● Dataset extract
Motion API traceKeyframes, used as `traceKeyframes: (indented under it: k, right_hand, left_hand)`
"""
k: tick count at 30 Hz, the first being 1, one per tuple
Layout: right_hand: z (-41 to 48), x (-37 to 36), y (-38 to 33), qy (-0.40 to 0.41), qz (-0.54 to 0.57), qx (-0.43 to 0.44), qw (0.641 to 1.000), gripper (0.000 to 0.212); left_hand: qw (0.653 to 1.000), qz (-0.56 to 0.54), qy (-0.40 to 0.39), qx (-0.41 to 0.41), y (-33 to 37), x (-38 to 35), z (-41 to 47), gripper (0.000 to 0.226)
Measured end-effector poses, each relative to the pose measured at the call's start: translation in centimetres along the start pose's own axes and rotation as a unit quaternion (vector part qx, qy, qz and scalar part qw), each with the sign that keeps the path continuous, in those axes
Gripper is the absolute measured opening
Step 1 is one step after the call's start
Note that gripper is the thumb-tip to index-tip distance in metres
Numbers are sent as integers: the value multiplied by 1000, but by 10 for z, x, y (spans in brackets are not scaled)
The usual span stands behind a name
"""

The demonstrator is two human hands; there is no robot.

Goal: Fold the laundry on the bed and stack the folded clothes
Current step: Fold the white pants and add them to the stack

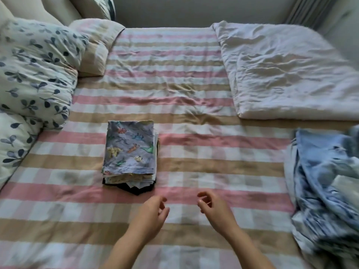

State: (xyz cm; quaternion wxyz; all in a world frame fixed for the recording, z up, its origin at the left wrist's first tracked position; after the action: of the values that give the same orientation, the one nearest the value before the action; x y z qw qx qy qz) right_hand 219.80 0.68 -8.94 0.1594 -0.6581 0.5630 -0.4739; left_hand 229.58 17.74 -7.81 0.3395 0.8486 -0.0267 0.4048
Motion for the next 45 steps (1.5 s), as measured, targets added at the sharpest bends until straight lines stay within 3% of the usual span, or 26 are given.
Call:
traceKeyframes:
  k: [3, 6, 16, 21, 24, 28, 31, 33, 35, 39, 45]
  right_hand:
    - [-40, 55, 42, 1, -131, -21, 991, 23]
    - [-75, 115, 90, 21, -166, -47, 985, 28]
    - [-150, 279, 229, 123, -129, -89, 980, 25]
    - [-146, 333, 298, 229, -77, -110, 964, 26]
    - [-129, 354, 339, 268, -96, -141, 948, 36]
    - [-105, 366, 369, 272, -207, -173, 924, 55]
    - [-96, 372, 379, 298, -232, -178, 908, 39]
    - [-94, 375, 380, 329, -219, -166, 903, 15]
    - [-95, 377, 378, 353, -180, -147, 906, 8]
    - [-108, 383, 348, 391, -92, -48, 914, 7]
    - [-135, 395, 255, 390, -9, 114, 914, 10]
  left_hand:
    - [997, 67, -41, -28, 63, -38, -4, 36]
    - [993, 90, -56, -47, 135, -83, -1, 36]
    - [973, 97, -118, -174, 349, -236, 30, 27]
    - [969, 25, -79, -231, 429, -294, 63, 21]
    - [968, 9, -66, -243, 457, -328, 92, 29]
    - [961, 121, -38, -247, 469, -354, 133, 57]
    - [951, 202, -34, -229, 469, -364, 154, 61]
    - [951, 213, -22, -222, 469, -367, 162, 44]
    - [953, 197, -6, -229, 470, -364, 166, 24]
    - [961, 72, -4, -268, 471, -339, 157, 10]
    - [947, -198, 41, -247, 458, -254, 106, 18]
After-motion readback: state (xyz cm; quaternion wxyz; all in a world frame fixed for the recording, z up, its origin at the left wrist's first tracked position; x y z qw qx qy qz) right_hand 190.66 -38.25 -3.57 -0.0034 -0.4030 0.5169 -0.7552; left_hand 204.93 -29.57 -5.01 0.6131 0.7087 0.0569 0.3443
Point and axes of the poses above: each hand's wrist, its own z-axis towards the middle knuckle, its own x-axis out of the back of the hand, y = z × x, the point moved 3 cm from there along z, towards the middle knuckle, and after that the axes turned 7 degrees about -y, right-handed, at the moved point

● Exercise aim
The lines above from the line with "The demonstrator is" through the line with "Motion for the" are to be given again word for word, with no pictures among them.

● Answer space
The demonstrator is two human hands; there is no robot.

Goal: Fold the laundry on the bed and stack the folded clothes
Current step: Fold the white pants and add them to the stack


State: (xyz cm; quaternion wxyz; all in a world frame fixed for the recording, z up, its origin at the left wrist's first tracked position; after the action: of the values that give the same orientation, the one nearest the value before the action; x y z qw qx qy qz) right_hand 219.80 0.68 -8.94 0.1594 -0.6581 0.5630 -0.4739; left_hand 229.58 17.74 -7.81 0.3395 0.8486 -0.0267 0.4048
Motion for the next 45 steps (1.5 s), as measured, targets added at the sharpest bends until straight lines stay within 3% of the usual span, or 26 are given.

That concludes the output.